I see. By ‘not officially’, Aussie Castro means, ‘not at all’. This is going to be fun.

Aussie Castro is in fact Blake Mitchell, an imposing, baby-faced Anglo Australian who can come across quite scary – particularly when he’s rockin’ a shaved head. The tall, lean Indian is Ash Jattan. They are Sydney comics who regularly appear on the open-mic circuit and, though not officially a double act, they carry some of the classic hallmarks, from the way they complement each other physically – fat versus thin, white versus black – and stylistically: Ash, instantly likeable on stage, has been known to pull out a guitar; in-your-face Blake, meanwhile, won’t sweeten the message and he doesn’t pull any punches in his comedy of the abject.
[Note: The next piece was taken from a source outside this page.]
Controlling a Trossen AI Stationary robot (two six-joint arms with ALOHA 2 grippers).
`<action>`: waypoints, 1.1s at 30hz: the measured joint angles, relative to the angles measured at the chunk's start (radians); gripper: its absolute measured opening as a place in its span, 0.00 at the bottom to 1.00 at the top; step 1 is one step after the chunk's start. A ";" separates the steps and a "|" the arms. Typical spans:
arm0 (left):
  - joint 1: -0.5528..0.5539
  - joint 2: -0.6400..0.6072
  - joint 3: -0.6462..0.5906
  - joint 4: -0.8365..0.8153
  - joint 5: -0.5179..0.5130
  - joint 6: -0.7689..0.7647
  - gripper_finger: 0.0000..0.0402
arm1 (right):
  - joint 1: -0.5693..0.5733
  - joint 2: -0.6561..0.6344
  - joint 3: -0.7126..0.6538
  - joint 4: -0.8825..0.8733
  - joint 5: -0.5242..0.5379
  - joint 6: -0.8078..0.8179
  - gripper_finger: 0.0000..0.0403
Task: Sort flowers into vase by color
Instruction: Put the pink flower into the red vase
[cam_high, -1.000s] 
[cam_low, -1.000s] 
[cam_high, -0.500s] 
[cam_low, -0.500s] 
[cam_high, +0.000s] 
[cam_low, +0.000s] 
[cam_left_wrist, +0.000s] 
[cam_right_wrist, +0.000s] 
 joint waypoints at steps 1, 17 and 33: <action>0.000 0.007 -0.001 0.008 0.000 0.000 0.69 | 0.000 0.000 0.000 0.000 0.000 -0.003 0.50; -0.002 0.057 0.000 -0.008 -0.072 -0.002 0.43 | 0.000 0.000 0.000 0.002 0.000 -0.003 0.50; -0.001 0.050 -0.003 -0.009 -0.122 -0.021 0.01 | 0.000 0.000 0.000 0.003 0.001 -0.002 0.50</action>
Despite their differences, they can finish each other’s sentences seamlessly and ad lib the same line in unison.

Together, they’re promoting Phuklub and Ha Ha Alternative Comedy, a couple of monthly comedy rooms they kind of run.

I say ‘kind of’ because Phuklub exists as a collective (some might say ‘cult’). There’s not really a single person in charge and the stalwarts of the room have healthy enough egos that nobody wants a title so much as they want to collaborate to ensure the room exists. It’s alternative and ‘out there’. In some ways, it’s self-indulgent and a surprise it’s still running; it hasn’t lost direction or burnt itself out; the novelty still hasn’t worn off.
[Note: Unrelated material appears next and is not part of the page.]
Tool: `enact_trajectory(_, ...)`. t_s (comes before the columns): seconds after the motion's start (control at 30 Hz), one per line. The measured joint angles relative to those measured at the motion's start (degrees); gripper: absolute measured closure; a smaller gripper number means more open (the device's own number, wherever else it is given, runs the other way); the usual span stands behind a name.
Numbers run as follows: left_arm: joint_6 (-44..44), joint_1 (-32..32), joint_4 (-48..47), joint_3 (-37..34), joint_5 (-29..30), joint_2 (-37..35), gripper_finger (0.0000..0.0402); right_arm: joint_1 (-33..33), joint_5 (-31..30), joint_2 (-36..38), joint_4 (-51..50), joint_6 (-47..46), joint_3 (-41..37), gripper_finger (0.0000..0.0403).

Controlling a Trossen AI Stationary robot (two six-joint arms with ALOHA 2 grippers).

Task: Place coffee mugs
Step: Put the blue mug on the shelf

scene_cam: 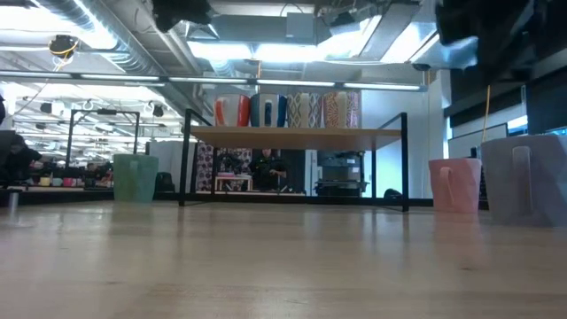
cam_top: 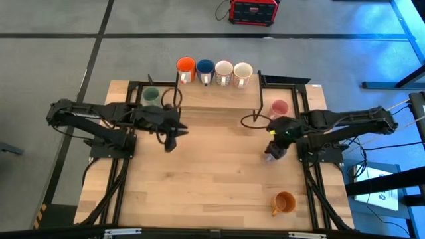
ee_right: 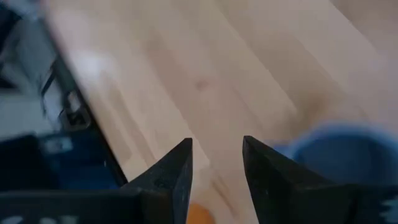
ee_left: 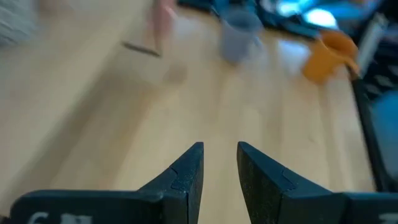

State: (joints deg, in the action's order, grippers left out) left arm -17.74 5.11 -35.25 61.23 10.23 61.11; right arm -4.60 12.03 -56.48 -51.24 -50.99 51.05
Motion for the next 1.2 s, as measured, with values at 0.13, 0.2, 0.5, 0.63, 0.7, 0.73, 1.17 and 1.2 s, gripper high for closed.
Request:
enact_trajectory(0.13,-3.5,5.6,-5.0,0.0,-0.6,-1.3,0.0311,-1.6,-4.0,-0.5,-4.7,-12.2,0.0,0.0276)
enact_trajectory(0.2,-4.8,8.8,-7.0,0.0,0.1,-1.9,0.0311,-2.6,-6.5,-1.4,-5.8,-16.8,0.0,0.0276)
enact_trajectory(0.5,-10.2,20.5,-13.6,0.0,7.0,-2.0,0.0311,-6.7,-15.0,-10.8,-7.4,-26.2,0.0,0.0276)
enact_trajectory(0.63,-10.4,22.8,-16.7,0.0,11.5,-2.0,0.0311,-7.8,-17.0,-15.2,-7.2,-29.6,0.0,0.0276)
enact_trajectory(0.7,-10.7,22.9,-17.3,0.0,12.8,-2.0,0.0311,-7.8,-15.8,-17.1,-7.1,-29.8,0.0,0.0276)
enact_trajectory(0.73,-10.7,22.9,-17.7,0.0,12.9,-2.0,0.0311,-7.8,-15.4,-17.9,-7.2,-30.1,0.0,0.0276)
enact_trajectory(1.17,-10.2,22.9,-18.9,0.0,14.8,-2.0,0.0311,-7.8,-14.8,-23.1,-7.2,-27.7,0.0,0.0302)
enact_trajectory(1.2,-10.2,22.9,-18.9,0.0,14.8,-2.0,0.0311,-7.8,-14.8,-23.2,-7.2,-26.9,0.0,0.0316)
The other, called Ha Ha Alternative Comedy is a harder room to pigeonhole. Founded by Jen Carnevale and Madeleine Culp AKA ‘Carnevale & Culp’ AKA ‘The Cloud Girls’ (of Triple J fame), it may have been ‘alternative’ when it began but now it’s another one of the quality rooms running in Sydney with a high calibre of open mic comics featured. Which is why it’s more difficult to make Ha Ha stand out – it’s no longer as ‘alternative’ as Phuklub, even though it’s not as weird. When the Cloud Girls decamped to the UK, rather than see the room end, Ash put up his hand to keep it going. It remains the one place you can dependably see a good comic on a Sunday night in Sydney… if it’s the Sunday night that Ha Ha happens to be running.
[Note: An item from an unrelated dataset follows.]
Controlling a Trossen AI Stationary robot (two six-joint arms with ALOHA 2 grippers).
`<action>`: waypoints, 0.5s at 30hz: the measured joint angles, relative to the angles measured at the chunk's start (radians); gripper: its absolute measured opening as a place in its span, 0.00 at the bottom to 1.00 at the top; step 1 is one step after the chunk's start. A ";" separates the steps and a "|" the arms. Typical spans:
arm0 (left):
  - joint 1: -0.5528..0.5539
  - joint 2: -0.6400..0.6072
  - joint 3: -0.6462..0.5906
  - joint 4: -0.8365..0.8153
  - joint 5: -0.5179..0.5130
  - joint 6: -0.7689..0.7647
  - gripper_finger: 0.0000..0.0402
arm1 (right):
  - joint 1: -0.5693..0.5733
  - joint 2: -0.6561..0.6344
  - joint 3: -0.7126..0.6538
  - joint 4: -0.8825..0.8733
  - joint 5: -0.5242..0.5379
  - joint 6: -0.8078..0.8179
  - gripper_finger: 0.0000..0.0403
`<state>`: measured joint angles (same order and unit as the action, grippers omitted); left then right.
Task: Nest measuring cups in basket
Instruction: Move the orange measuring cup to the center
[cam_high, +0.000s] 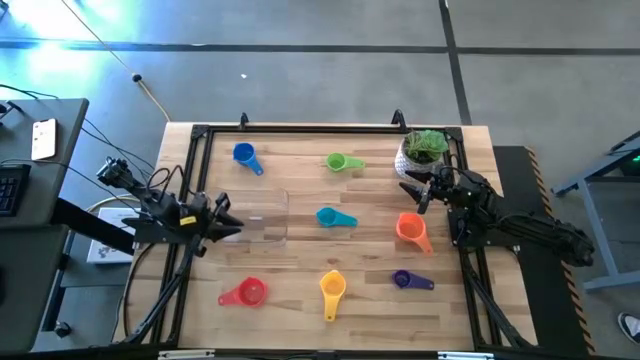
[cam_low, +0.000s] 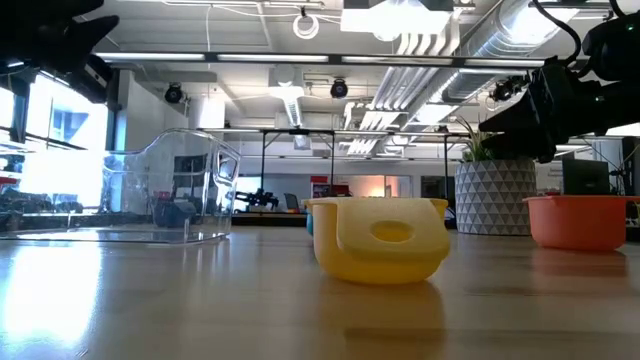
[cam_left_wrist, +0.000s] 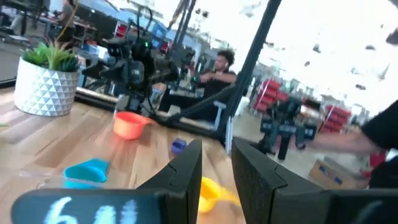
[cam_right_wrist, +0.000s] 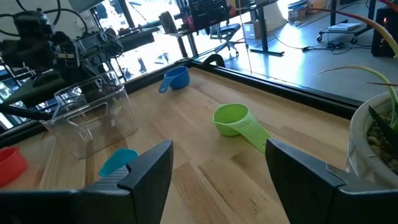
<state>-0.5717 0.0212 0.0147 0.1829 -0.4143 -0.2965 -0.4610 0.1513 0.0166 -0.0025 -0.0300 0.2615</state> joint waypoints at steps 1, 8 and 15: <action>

Phuklub and Ha Ha are flip sides of the same coin: they take place in the same room of the same pub – the Roxbury Hotel on St Johns Road, Glebe (also the venue of Comedy on the Rox on a Wednesday night…). What both rooms provide is a space for comics to explore more freely what it is they do. There comes a time in a comedian’s development where, rather than merely be funny, they might want to try to say something that matters. But while ‘saying something that matters’ may be a worthy goal, it isn’t always an easy one to arrive at. The journey may include delivering material that says something, that happens to be less funny. And few audiences – the more comedy-savvy ones, really – have much time for the material that happens to be less funny, no matter how clever it might be. So comics trying to say something that matters have less opportunity to get good at it. Rooms that actually encourage it have to be able to pull off a balancing act in order to ensure there’s still plenty of the totally funny stuff to accompany the material that’s trying to say something that matters. That’s why rooms like Ha Ha and Phuklub exist: to provide a dedicated space for comedians to explore what they do.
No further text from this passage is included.